Era tío paterno de mi madre, que desde niño me ha contado innumerables veces su historia, o más bien su historia y su leyenda, de tal manera que antes de ser escritor yo pensaba que alguna vez tendría que escribir un libro sobre él. Lo descarté precisamente en cuanto me hice escritor; la razón es que sentía que Manuel Mena era la cifra exacta de la herencia más onerosa de mi familia, y que contar su historia no sólo equivalía a hacerme cargo de su pasado político sino también del pasado político de toda mi familia, que era el pasado que más me abochornaba; no quería hacerme cargo de eso, no veía ninguna necesidad de hacerlo, y mucho menos de airearlo en un libro: bastante tenía con aprender a vivir con ello. Por lo demás, ni siquiera hubiese sabido cómo ponerme a contar esa historia: ¿hubiera debido atenerme a la realidad estricta, a la verdad de los hechos, suponiendo que tal cosa fuese posible y el paso del tiempo no hubiese abierto en la historia de Manuel Mena vacíos imposibles de colmar? ¿Hubiera debido mezclar la realidad y la ficción, para rellenar con ésta los huecos dejados por aquélla? ¿O hubiera debido inventar una ficción a partir de la realidad, aunque todo el mundo creyese que era veraz, o para que todo el mundo lo creyese? No tenía ni idea, y esta ignorancia de forma me parecía la ratificación de mi acierto de fondo: no debía escribir la historia de Manuel Mena.

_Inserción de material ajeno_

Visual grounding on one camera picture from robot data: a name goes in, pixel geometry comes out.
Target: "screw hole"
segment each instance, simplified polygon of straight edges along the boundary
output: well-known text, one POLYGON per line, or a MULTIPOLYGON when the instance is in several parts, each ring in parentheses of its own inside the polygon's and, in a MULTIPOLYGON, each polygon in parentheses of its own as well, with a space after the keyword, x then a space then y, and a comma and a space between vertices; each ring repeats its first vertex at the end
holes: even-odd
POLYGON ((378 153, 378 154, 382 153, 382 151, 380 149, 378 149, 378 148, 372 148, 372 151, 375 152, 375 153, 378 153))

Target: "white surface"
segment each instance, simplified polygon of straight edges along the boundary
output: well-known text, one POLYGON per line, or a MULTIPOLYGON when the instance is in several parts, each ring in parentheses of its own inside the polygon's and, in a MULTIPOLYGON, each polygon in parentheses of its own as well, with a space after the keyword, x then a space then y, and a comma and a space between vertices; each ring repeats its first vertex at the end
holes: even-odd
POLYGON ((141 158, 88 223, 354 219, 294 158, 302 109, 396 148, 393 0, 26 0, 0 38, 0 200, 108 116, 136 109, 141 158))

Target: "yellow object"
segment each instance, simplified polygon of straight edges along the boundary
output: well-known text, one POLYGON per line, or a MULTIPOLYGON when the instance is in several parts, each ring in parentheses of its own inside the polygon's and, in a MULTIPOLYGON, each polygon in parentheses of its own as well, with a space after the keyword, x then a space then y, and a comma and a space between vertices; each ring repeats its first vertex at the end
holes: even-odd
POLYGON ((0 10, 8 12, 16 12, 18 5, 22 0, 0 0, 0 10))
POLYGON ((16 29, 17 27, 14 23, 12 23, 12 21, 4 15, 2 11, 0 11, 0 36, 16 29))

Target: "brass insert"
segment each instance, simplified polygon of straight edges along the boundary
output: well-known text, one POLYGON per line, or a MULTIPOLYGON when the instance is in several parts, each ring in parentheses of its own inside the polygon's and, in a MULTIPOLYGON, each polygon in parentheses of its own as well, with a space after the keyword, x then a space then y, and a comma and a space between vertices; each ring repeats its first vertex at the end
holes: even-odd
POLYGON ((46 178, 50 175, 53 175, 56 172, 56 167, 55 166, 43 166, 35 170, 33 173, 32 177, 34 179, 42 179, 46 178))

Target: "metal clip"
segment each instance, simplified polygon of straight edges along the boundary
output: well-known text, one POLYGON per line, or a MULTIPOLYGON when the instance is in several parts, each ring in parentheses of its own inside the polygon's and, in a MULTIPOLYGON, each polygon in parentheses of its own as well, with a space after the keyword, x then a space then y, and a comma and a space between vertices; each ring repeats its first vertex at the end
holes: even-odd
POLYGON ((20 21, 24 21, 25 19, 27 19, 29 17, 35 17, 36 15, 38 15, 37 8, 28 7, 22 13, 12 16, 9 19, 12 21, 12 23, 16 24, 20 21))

Hace unos años, sin embargo, ese antiguo rechazo pareció entrar en crisis. Para entonces hacía ya tiempo que yo había dejado atrás la juventud, estaba casado y tenía un hijo; mi familia no pasaba por un gran momento: mi padre había muerto tras una larga dolencia y mi madre todavía capeaba a duras penas el trance ingrato de la viudedad después de cinco décadas de matrimonio. La muerte de mi padre había acentuado la propensión natural de mi madre a un fatalismo melodramático, resignado y catastrofista («Hijo mío —era una de sus sentencias más socorridas—, que Dios no nos dé todas las desgracias que somos capaces de soportar»), y una mañana la atropelló un coche mientras cruzaba un paso de cebra; el accidente no revistió excesiva gravedad, pero mi madre se llevó un buen susto y se vio obligada a permanecer varias semanas sentada en un sillón con el cuerpo tatuado de magulladuras. Mis hermanas y yo la animábamos a salir de casa, la sacábamos a comer o de paseo y la llevábamos a su parroquia para oír misa. No se me olvida la primera vez que la acompañé a la iglesia. Habíamos recorrido al ralentí los cien metros que separan su casa de la parroquia de Sant Salvador y, cuando nos disponíamos a cruzar el paso de cebra que facilita la entrada a la iglesia, estrujó mi brazo.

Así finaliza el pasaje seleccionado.